The broadspotted molly inhabits clear, moderately deep waters with steady flow, favoring areas with a dense growth of submergent plants such as Potamogeton, Ceratophyllum, and Myriophyllum, and mixed substrates of gravel, mud, and rubble.
It also inhabits slow-flowing irrigation ditches overhung by plants. P. latipunctata is a benthic feeder with a diet consisting predominantly of algae (including diatoms) and detritus; stomachs have been found to also contain sediment and sand grains. P. latipunctata shares its small ecological niche with P. mexicana and P. formosa, and these species may be its strong competitors.

==Reproduction==
As in other members of the sailfin molly clade, Poecilia latipunctata males court females. Females produce few young, which grow slowly. Births occur at least by May or June, and probably continue over an extended period; a juvenile and heavily gravid females have been collected in December from a warm canal fed by the Río Mante. The fry are born very large, which is in contrast to the pattern of small poeciliids producing small offspring and large poeciliids producing large offspring. This may help the species compete with P. mexicana and P. formosa.

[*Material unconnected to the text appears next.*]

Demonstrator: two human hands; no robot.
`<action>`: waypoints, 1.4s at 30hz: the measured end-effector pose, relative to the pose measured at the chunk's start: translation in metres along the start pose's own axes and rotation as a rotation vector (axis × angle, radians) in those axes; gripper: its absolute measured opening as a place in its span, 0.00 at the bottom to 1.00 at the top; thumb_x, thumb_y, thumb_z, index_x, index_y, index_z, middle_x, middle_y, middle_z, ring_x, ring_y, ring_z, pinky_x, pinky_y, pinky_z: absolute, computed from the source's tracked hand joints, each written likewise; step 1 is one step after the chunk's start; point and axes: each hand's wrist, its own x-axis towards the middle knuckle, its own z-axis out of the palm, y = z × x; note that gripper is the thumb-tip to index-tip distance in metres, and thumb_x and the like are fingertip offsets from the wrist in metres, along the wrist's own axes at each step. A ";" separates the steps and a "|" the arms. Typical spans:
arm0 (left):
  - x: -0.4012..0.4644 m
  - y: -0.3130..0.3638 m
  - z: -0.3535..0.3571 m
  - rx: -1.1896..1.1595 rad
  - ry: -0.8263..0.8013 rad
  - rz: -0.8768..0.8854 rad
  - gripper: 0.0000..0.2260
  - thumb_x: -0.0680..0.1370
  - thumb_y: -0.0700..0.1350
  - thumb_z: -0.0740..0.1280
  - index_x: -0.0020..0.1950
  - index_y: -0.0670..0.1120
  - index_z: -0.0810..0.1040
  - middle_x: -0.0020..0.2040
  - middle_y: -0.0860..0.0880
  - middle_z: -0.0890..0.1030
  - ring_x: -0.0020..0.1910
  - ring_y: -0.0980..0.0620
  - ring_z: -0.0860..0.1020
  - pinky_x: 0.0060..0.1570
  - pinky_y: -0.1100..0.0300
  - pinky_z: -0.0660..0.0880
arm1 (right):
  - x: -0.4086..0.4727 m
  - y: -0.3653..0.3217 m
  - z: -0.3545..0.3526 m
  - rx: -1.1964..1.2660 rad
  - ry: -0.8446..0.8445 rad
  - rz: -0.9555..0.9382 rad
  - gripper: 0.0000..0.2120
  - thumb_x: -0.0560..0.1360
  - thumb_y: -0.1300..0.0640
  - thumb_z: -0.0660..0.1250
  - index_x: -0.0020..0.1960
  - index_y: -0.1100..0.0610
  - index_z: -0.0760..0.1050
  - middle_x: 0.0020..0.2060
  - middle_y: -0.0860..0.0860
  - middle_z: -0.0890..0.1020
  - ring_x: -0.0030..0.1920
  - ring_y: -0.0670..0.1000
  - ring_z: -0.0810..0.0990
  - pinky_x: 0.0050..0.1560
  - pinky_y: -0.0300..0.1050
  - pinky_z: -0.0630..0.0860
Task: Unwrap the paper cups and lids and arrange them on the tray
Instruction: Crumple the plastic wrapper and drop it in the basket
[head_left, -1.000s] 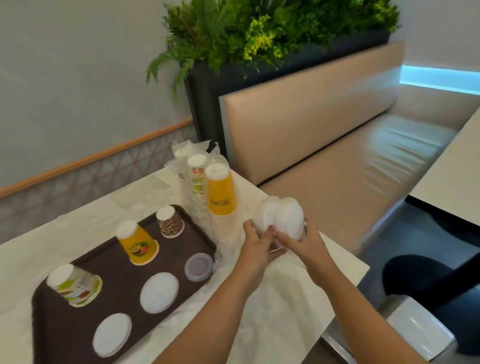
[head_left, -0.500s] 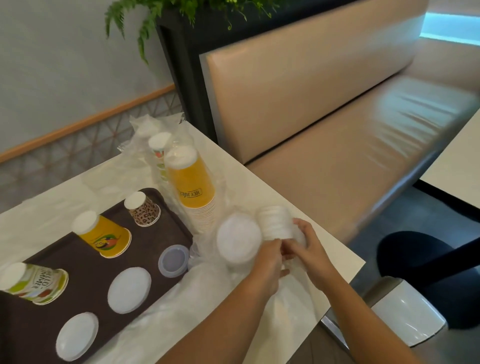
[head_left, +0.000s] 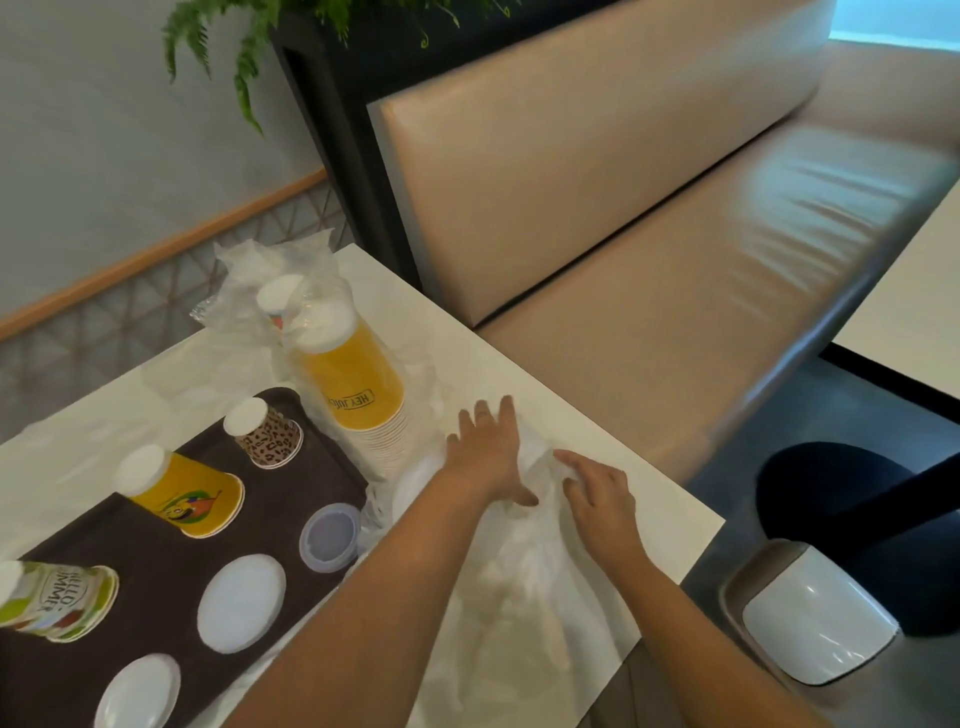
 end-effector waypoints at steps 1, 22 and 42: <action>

P. latipunctata hybridizes with P. mexicana; a single hybrid specimen, a male with a combination of nuptial colors of both species, was discovered in Llera de Canales. Although they prefer females of their own species, P. latipunctata males also mate with the females of P. formosa; the latter are an all-female species and need the sperm of males of other species, but only to trigger embryogenesis and do not use it to fertilize their eggs. P. latipunctata is one of the few sperm donors exploited by P. formosa in nature.

==Conservation==
Poecilia latipunctata appears to be struggling in its native range. The greatest risk is posed by invasive species and agricultural activity, which breaks up and degrades the species' habitat. The International Union for Conservation of Nature (IUCN) has evaluated the species differently over the years. In 1990 and 1994 the species was declared vulnerable and in 1996 critically endangered. As of 2019, the IUCN holds that there is not enough information about the species' population and distribution to assess its risk of extinction. The species is protected by Mexican law. No conservation measures are in place.